__PROBLEM__. Go to the line holding "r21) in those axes" in the entries below and write out exactly every line down to and including the line holding "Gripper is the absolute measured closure".

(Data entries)
###

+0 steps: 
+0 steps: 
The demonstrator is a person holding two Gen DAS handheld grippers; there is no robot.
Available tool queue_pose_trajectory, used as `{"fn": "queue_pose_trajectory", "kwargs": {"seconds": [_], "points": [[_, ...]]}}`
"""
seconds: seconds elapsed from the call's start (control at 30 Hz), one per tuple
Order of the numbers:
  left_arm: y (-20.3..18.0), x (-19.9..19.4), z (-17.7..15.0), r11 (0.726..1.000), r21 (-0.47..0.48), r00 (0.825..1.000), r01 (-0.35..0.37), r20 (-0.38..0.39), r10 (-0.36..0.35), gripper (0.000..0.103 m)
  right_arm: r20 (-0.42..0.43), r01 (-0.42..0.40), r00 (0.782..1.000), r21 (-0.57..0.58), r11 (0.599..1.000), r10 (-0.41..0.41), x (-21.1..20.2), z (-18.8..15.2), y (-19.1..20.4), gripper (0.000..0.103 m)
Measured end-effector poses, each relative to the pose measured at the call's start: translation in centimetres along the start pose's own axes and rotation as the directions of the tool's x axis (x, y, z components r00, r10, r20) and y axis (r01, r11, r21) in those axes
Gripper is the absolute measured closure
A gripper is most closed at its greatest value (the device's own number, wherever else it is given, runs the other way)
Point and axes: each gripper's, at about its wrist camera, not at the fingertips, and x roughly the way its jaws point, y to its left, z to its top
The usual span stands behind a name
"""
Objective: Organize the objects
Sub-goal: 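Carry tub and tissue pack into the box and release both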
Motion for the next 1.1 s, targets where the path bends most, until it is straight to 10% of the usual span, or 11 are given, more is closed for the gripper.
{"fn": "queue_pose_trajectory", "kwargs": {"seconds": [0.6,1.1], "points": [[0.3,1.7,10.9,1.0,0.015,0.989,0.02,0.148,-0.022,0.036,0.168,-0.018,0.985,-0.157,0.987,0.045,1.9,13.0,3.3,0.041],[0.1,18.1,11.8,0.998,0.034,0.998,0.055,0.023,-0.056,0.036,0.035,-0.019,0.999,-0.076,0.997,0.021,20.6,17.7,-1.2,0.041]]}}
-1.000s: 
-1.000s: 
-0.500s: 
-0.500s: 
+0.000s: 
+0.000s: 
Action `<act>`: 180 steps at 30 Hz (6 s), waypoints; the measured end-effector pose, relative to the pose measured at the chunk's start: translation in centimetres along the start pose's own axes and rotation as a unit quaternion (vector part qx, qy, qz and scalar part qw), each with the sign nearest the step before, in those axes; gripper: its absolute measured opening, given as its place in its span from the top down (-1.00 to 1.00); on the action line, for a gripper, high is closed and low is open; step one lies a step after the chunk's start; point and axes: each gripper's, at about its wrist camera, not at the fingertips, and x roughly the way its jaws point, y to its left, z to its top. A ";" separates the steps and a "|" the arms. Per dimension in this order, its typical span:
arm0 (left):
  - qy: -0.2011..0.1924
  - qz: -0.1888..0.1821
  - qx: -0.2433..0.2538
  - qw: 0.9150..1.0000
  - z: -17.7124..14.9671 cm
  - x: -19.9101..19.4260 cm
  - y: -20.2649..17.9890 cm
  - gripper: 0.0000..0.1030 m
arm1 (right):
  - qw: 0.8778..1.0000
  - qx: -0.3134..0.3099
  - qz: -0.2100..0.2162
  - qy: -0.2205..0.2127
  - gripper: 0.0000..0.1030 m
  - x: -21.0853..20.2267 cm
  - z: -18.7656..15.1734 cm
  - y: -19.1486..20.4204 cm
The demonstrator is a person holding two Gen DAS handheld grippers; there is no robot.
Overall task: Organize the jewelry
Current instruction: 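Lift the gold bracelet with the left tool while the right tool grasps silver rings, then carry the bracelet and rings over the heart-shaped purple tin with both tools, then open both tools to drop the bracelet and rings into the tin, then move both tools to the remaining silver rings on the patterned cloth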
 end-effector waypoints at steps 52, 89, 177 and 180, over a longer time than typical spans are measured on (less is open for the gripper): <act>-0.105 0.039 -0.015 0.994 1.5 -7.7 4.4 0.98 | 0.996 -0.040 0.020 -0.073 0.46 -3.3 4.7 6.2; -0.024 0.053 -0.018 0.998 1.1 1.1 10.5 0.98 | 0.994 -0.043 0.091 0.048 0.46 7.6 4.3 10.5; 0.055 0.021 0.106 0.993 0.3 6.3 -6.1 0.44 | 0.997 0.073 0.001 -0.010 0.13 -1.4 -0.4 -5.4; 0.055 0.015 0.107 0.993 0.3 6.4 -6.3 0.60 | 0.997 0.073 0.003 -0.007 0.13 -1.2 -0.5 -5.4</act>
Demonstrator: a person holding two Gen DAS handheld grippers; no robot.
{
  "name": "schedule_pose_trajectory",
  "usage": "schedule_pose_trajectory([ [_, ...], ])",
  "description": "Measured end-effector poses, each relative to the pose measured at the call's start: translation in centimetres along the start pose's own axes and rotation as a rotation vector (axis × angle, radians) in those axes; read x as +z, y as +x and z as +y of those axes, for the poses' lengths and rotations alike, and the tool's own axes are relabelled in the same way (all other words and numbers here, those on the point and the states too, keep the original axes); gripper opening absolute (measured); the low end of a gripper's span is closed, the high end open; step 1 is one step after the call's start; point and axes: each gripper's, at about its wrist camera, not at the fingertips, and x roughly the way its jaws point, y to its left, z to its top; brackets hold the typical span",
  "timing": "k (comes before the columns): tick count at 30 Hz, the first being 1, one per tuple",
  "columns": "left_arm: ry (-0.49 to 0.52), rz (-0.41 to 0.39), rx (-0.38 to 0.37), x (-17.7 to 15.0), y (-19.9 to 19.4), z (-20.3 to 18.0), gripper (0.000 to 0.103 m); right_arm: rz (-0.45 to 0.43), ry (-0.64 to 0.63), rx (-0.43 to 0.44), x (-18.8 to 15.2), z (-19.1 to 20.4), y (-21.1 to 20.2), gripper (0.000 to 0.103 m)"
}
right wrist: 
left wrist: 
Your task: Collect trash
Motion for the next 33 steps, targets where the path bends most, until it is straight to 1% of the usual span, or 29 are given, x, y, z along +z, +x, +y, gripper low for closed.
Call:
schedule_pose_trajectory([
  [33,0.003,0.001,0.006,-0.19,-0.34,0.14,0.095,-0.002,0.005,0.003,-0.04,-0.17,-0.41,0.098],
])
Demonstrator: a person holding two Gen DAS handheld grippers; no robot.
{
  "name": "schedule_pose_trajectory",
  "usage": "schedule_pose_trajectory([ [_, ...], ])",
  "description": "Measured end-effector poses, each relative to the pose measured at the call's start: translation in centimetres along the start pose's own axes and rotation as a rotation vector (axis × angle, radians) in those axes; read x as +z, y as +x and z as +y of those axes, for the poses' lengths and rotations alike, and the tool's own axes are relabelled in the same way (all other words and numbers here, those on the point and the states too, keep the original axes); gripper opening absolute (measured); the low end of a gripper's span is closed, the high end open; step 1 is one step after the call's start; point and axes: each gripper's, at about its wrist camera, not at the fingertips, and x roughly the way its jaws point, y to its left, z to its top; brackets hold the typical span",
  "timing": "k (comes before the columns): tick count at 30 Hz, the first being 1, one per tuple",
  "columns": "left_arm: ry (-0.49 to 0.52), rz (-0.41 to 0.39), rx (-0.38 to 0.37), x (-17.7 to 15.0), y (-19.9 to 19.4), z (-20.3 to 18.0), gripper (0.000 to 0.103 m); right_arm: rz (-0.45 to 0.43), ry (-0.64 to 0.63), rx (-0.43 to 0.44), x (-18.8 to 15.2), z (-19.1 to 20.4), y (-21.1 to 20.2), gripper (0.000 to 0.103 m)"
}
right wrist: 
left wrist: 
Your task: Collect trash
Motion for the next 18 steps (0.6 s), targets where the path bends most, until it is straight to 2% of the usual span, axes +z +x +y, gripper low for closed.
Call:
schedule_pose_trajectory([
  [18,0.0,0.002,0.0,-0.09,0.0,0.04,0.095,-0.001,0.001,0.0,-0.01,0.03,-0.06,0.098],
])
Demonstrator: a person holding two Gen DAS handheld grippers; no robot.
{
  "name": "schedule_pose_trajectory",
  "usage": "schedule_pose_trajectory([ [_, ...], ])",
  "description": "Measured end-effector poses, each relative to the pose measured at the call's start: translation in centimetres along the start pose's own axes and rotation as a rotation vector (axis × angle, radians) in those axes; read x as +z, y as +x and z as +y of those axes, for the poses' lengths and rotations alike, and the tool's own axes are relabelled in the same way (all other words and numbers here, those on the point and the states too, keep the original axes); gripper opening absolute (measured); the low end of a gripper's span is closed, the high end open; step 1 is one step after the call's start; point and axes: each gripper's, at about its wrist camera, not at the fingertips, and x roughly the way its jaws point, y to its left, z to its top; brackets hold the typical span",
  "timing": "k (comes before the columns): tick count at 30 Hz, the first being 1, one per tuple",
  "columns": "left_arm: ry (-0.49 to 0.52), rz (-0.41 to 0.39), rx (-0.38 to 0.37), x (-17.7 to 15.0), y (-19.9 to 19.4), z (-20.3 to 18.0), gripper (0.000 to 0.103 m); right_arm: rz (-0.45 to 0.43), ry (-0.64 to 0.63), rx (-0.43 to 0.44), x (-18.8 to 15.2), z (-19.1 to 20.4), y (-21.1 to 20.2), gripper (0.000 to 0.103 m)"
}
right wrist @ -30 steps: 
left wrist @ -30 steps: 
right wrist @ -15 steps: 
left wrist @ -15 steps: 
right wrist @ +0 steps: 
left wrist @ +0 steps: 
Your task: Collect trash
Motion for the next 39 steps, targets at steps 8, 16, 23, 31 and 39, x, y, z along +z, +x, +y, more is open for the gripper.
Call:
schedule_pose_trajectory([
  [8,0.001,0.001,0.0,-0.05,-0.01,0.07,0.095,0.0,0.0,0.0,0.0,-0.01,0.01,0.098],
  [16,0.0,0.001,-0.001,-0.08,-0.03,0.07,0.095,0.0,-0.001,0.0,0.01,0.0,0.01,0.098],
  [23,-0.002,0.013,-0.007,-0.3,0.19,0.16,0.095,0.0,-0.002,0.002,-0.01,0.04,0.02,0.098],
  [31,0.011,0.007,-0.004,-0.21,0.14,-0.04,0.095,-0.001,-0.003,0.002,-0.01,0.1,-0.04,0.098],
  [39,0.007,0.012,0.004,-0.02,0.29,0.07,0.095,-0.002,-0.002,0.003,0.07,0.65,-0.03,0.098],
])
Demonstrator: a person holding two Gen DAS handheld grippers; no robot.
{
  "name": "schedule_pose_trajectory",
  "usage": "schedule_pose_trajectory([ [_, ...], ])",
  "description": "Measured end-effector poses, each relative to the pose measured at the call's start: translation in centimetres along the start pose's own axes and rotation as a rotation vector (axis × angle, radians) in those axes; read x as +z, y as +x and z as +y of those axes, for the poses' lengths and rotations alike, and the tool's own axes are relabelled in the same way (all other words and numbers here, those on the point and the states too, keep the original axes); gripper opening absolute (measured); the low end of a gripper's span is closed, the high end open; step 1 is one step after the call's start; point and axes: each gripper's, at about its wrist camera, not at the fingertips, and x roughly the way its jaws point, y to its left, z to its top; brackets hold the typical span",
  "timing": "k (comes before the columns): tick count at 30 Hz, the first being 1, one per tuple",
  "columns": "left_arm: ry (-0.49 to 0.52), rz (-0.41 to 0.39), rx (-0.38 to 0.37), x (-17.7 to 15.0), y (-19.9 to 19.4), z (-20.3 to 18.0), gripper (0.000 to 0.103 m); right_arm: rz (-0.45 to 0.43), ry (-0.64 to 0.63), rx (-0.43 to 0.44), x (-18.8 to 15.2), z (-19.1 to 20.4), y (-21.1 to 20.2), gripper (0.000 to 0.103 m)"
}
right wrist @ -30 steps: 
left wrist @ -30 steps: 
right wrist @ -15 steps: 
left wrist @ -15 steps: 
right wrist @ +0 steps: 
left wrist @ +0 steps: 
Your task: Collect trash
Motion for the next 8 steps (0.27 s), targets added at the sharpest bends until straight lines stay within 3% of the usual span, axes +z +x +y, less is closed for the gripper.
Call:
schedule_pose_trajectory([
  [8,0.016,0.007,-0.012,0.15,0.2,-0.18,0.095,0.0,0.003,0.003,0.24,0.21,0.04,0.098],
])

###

__TASK RESULT__.
Measured end-effector poses, each relative to the pose measured at the call's start: translation in centimetres along the start pose's own axes and rotation as the directions of the tool's x axis (x, y, z components r00, r10, r20) and y axis (r01, r11, r21) in those axes
Gripper is the absolute measured closure

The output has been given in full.